Local man wants stores fined for overuse

D.C. resident Nicko Margolies is rightly annoyed by the practice of many stores in the city to set their air conditioning on full blast while leaving their front doors wide open.

In a letter to the Washington Post, Margolies calls it “an extraordinarily wasteful act that strains the city's electrical grid” that is “terrible for the environment.”

True. But Margolies isn’t just griping -- he is also calling for legislation. He wants the District to “punish stores” that “blow cold air directly into the street.” He tells us that he will be contacting every member of the D.C. Council, and “hopefully starting a movement” toward legislation similar to that adopted by New York City two hot summers ago. (So far, nine New York stores have been slapped with $200 fines.)

While Margolies is dead-on about the wastefulness of the practice, it’s hard to see why realtors who choose to waste their own money by blasting the AC out the door should be sanctioned by law. It’s a piggish practice, but in a free society, we are permitted to squander our own money.

Margolies would likely argue that the stores are not just hurting themselves, though, since the practice overtaxes the local power grid and leads to brownouts. But lots of people waste electricity, not just businesses. A better approach would be for citizens like Margolies to boycott these businesses, and get them to change their ways by hurting their profits.

Margolies at least has a valid complaint. Over the weekend, the Post ran a neo-Luddite manifesto by Stan Cox, author of a book on air conditioning, basically saying that AC should be abolished. He imagines a post-AC D.C. in which workers are given hot days off and are permitted midday naps, more people spending more time outside, and -- best of all -- shorter sessions for Congress.

While his vision is a pleasant one, it’s flawed. Cox says folks will spend more time outside, getting to know their neighbors and seeing more of the city, because it would be too hot to stay indoors. This may be true, but Cox ignores the fact that this would be forced upon individuals -- we’d be outside because we would not have the option of staying inside due to heat.

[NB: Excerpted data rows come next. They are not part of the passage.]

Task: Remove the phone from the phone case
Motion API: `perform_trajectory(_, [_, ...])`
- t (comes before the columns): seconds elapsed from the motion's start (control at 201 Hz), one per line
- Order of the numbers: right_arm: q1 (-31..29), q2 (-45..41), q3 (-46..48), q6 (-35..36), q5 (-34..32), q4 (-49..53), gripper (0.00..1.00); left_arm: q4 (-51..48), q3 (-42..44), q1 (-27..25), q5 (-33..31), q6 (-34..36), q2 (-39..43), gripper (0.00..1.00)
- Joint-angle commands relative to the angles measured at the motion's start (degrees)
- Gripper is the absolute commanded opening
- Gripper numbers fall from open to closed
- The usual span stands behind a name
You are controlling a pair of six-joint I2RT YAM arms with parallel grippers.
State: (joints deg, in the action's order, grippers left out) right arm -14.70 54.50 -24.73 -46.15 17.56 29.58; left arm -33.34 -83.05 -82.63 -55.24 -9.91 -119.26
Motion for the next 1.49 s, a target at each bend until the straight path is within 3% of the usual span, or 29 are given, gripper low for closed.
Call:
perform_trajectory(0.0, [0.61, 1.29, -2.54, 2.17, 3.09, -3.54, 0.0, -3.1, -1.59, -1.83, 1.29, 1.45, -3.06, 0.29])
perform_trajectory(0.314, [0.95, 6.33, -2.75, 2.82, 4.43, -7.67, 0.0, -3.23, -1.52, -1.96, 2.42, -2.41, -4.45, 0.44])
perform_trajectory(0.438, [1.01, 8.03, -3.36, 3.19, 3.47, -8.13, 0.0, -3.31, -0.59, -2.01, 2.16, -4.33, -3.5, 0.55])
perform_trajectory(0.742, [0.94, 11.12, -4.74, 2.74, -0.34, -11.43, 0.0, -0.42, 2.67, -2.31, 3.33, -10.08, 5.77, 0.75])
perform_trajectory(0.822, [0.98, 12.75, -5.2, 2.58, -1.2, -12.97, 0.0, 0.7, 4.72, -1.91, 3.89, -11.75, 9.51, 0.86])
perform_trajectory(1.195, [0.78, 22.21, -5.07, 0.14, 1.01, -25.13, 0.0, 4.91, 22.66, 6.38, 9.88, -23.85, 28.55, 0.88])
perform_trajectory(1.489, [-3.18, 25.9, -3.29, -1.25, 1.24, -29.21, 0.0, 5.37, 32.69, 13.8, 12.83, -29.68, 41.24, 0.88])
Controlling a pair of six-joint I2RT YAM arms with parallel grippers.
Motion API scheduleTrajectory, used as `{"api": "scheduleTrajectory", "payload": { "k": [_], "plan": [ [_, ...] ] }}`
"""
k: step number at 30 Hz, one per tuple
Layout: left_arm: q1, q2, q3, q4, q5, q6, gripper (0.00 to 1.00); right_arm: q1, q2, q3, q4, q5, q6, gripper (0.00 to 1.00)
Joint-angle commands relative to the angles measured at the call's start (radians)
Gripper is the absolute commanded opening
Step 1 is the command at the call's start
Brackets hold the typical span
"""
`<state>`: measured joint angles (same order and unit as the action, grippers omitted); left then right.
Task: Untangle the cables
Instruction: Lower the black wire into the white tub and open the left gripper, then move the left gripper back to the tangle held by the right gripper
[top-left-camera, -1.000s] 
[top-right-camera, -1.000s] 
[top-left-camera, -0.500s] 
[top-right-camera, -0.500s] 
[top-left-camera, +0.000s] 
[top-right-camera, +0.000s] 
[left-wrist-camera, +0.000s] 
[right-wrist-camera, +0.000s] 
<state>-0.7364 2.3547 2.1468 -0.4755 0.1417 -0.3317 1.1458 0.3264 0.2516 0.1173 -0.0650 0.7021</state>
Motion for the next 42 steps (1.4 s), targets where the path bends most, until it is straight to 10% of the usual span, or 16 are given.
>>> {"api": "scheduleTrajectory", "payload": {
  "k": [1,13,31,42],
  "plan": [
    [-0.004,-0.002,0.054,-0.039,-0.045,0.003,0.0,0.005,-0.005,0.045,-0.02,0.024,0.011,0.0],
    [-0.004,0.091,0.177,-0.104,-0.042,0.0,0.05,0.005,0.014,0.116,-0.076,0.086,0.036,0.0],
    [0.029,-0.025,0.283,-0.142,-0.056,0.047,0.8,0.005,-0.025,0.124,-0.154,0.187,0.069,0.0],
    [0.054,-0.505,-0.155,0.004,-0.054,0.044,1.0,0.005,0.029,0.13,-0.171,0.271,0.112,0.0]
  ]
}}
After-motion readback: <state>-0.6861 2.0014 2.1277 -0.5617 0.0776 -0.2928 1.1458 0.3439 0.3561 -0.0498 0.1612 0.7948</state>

Cox just doesn’t want to accept the fact that a lot of Americans prefer sitting in their living rooms watching TV to chatting with their neighbors over the fence or at the corner park. But it’s really not for him to decide -- it’s a matter of individual choice.

As for the Get Out Of Work Free card Cox envisions, it flies in the face of history. Workers were hardly treated better in the days before air conditioning -- they just suffered more. Fourteen-hour days and child labor were the norm not too long ago. And yes, those workers, and those around the world suffering similar conditions today, had no climate control.

That’s why they call them “sweatshops.”